Canada rolls out Prairie Partnership Initiative
Governments, businesses, communities to collaborate.
Canada's Prairie Partnership Initiative (PPI) has been rolled out to advance various projects and bolster supply chains across Alberta, Saskatchewan, and Manitoba.
Minister of Emergency Management and Community Resilience and Minister responsible for Prairies Economic Development Canada (PrairiesCan) Eleanor Olszewski said: "The West has what the world wants – and what Canadians need – to prosper in a time of rapid global change.
"The Prairie Partnership Initiative is about unlocking that potential by working together.
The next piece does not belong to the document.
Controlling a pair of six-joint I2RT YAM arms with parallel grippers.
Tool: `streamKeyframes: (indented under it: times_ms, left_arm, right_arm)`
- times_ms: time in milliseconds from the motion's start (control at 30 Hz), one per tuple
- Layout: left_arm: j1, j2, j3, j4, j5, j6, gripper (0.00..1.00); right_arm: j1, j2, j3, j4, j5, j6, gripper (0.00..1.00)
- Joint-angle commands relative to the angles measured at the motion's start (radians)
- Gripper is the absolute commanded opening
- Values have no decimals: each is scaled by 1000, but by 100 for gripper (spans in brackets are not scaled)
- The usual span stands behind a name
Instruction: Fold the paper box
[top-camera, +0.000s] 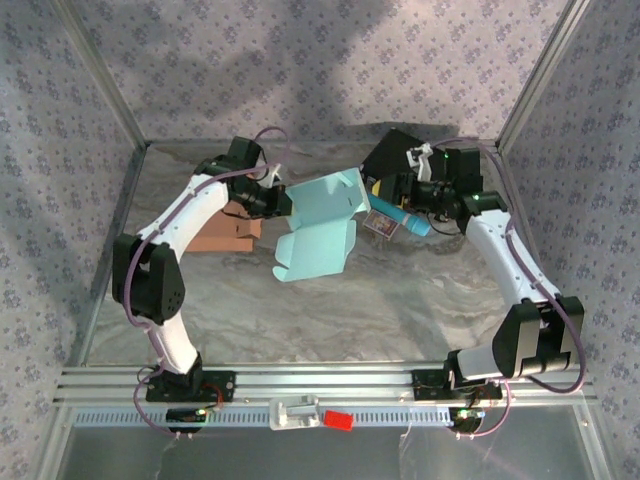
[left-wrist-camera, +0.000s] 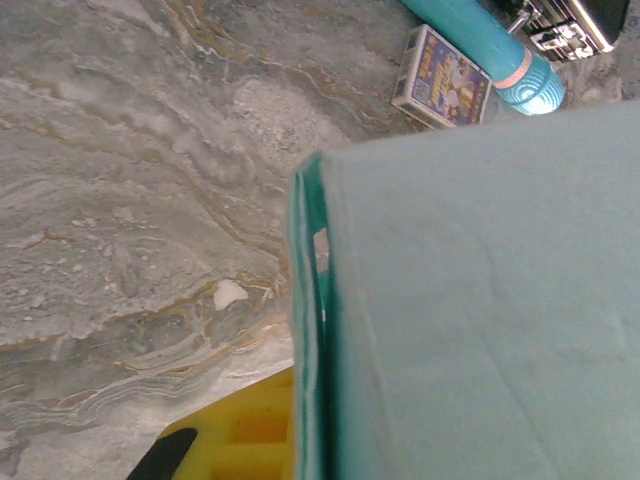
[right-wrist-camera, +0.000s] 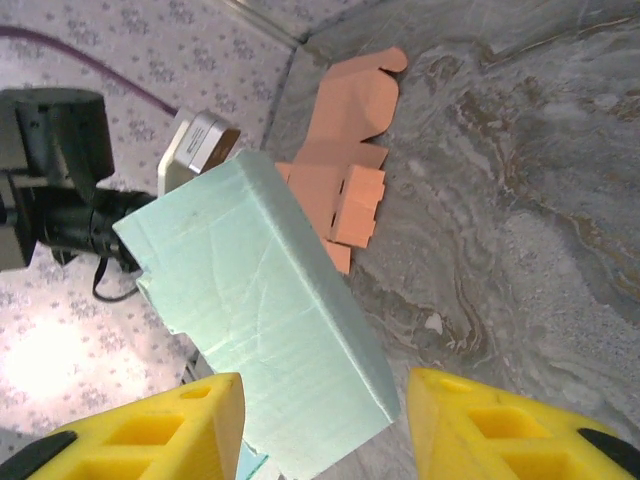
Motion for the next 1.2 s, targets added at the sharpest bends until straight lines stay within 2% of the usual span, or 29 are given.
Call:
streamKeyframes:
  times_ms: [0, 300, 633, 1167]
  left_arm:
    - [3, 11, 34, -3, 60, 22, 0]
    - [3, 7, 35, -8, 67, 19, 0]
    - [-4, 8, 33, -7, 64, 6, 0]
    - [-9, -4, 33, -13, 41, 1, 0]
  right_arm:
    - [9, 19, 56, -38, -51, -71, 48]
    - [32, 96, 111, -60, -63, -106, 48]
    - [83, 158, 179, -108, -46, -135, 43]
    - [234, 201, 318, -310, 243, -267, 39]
By working with governments, Indigenous partners, industry, and communities around the same table, we are advancing consequential projects and the businesses that support them across the Prairie Provinces, to drive Canada's economic strength."
With $145m (CA$200m) committed by PrairiesCan over a three-year period to priorities set out in the Building a Green Prairie Economy Act, PPI is poised to boost the government's impact in the region by unlocking further investment from other federal departments.
PPI's goals include driving job creation and export diversification, backing early-stage projects with significant economic potential, and attracting greater private sector involvement.
Secretary of State for Rural Development Buckley Belanger, who is from Saskatchewan, commented: "This federal Prairie Partnership Initiative is all about empowering PrairiesCan to unlock new opportunities, new investments, and new partnerships across our region.
"When the Prairies do well, Canada does well, and when federal departments sit down together with local leaders, farmers, and small business owners, we can move good ideas from the coffee shop conversation to shovels in the ground for the local projects – big and small – that our communities need.”
A flagship coordination and partnership mechanism, PPI will connect project proponents with PrairiesCan; Environment and Climate Change Canada; Transport Canada; Innovation, Science, and Economic Development Canada; Agriculture and Agri-Food Canada; Finance Canada; Natural Resources Canada; Indigenous Services Canada; Employment and Social Development Canada; and Housing, Infrastructure, and Communities Canada.